When the string "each" is part of a line below, that line should be copied.
___ Material provided
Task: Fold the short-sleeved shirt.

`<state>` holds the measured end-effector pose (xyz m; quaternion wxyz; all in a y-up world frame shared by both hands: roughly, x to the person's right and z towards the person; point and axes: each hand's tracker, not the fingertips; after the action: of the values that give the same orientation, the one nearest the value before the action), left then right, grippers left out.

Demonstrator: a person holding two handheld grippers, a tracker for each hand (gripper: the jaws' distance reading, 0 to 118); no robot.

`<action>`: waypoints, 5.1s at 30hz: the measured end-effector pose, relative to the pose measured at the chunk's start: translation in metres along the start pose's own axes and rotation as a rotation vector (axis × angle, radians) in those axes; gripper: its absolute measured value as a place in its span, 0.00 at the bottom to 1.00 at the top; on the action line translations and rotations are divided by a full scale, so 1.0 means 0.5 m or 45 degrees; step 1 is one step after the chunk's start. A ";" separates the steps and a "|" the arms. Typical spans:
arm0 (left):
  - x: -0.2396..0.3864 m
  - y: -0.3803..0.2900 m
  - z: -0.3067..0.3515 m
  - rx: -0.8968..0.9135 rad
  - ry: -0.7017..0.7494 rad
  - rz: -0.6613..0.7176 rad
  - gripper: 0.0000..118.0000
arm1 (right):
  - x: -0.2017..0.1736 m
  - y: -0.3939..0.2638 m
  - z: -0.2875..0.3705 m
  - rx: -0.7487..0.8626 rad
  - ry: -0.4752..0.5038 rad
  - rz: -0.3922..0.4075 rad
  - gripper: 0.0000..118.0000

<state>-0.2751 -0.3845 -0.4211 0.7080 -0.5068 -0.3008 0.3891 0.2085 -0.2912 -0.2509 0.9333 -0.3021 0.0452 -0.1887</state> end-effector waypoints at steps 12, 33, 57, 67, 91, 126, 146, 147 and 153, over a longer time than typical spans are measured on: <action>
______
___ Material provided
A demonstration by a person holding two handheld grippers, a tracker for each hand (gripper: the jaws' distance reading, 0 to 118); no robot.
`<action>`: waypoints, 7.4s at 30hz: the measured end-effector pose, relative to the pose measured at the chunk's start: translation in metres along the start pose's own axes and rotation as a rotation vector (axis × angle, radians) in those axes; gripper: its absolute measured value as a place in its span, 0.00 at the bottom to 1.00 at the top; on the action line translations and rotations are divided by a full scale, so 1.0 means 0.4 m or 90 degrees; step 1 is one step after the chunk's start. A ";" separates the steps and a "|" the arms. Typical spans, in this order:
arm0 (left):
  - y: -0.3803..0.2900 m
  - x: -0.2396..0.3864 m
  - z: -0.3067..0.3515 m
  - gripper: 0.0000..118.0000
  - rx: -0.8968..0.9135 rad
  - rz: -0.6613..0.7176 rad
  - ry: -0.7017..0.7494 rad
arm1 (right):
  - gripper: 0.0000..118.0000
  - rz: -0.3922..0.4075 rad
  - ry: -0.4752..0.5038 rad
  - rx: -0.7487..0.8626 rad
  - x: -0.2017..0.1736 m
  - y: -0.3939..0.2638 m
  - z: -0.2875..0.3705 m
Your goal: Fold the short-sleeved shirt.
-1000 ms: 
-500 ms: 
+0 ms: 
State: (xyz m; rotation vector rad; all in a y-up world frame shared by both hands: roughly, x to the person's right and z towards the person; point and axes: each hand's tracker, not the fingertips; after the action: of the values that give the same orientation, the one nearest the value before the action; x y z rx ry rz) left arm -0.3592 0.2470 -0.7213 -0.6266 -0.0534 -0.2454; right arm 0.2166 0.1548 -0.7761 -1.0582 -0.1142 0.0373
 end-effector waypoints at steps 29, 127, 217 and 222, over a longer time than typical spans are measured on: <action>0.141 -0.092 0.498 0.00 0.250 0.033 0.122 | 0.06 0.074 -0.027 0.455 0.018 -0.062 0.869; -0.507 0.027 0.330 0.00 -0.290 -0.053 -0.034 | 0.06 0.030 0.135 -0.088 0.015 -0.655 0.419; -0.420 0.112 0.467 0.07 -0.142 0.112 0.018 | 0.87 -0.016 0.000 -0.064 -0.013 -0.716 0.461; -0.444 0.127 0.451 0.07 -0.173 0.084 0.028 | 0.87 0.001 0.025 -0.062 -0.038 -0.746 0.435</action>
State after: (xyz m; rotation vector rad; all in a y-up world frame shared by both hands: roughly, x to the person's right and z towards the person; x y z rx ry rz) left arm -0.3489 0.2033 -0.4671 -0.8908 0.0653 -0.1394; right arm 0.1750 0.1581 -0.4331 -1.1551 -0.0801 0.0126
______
Response →
`<state>` holds the measured end-effector pose (xyz m; quaternion wxyz; all in a y-up world frame shared by both hands: roughly, x to the person's right and z towards the person; point and axes: each hand's tracker, not the fingertips; after the action: of the values that give the same orientation, the one nearest the value before the action), left then right, grippers left out.
Demonstrator: a person holding two handheld grippers, a tracker for each hand (gripper: the jaws' distance reading, 0 to 118); no robot.
A demonstration by a person holding two handheld grippers, a tracker for each hand (gripper: the jaws' distance reading, 0 to 118); no robot.
State: (xyz m; rotation vector rad; all in a y-up world frame shared by both hands: roughly, x to the person's right and z towards the person; point and axes: each hand's tracker, not the fingertips; after the action: of the values that give the same orientation, the one nearest the value before the action; x y z rx ry rz) left arm -0.3592 0.2470 -0.7213 -0.6266 -0.0534 -0.2454; right arm 0.2166 0.1548 -0.7761 -1.0582 -0.1142 0.0373

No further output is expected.